= Task instructions =
Find the line with "For the scoring pass, find the black right gripper finger" in the data below. Repeat it and every line after it exactly, but not the pictures.

[Records excerpted from a collection]

···

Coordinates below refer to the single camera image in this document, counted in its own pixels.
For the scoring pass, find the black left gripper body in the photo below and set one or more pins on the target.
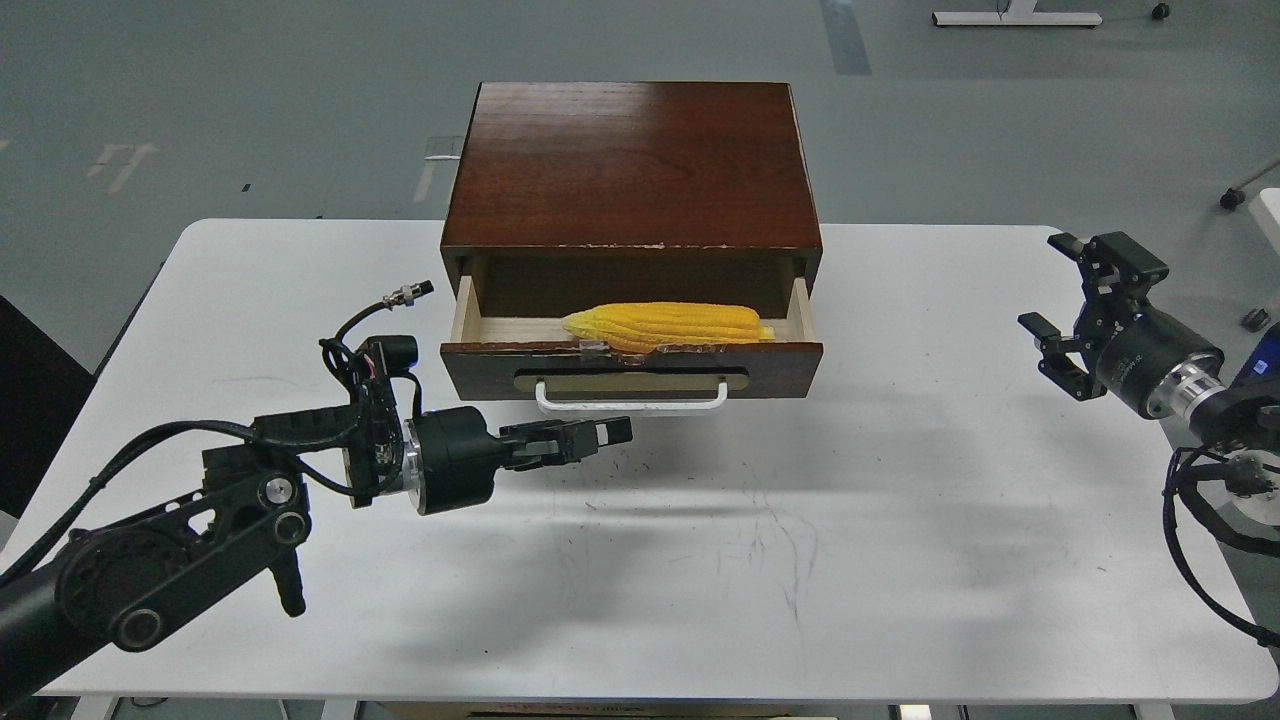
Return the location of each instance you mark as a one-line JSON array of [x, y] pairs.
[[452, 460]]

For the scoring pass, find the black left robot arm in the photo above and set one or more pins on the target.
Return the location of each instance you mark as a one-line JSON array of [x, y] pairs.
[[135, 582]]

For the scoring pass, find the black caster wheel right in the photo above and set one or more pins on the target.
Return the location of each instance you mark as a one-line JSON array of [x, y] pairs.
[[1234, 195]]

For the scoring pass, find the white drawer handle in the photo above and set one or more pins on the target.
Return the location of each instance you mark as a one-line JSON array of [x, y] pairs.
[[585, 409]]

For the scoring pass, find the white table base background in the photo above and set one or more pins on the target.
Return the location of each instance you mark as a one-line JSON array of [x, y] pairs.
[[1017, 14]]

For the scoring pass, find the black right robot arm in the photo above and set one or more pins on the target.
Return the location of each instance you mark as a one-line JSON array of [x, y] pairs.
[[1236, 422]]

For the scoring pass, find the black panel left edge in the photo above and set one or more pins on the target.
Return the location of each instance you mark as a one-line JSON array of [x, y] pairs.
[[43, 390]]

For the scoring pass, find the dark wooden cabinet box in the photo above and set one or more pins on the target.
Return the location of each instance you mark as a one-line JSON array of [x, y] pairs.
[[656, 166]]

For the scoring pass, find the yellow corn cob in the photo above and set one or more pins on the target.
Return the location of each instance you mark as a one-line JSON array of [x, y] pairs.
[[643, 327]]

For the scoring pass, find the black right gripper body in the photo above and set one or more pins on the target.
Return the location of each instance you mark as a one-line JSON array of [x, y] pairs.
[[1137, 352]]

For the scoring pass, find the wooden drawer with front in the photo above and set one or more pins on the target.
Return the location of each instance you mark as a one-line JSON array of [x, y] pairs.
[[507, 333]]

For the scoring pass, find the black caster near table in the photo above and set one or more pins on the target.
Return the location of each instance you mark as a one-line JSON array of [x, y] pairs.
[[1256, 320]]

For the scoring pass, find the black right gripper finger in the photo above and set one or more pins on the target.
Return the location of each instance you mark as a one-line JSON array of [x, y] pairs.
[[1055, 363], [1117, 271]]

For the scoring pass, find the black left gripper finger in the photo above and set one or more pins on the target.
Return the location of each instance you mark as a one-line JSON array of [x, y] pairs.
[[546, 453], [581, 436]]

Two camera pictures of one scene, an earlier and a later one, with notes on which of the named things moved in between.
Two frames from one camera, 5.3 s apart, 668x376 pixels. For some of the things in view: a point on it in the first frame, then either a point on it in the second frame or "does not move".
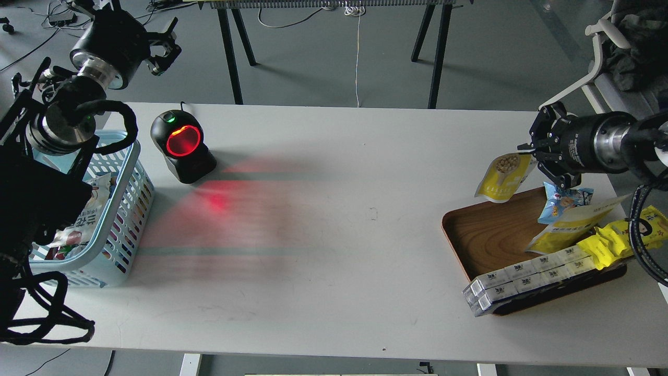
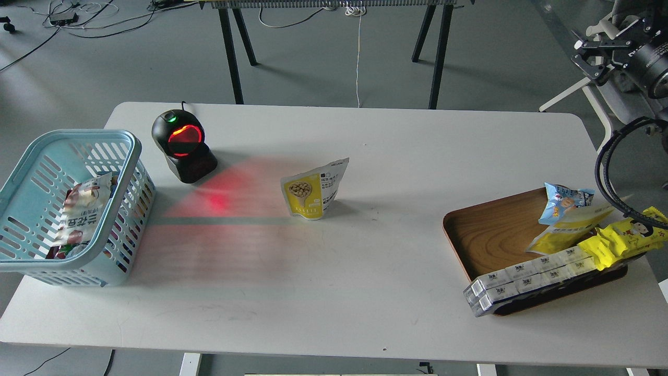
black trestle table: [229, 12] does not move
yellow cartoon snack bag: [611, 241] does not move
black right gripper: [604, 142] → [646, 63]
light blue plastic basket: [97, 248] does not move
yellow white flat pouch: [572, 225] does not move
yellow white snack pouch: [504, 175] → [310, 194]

···

= Exercise answer =
For the scoring pass, find the black right gripper finger in the photo above and set one or more pins on the target.
Return the location of each instance you mark as a one-line JSON array of [x, y] pairs.
[[1055, 363], [1117, 271]]

For the scoring pass, find the black left gripper finger in the photo above and set one or more pins on the target.
Return the location of each instance you mark as a one-line JSON array of [x, y] pairs.
[[546, 453], [581, 436]]

Two camera pictures of one scene, an earlier and a later one, with notes on which of the named things moved in between.
Two frames from one camera, 5.3 s apart, 668x376 pixels. For some of the things in view: a point on it in the first frame, then either a point on it in the second frame or "does not move".
black trestle table: [229, 12] does not move
yellow cartoon snack bag: [611, 241] does not move
black right gripper: [604, 142] → [646, 63]
light blue plastic basket: [97, 248] does not move
yellow white flat pouch: [572, 225] does not move
yellow white snack pouch: [504, 175] → [310, 194]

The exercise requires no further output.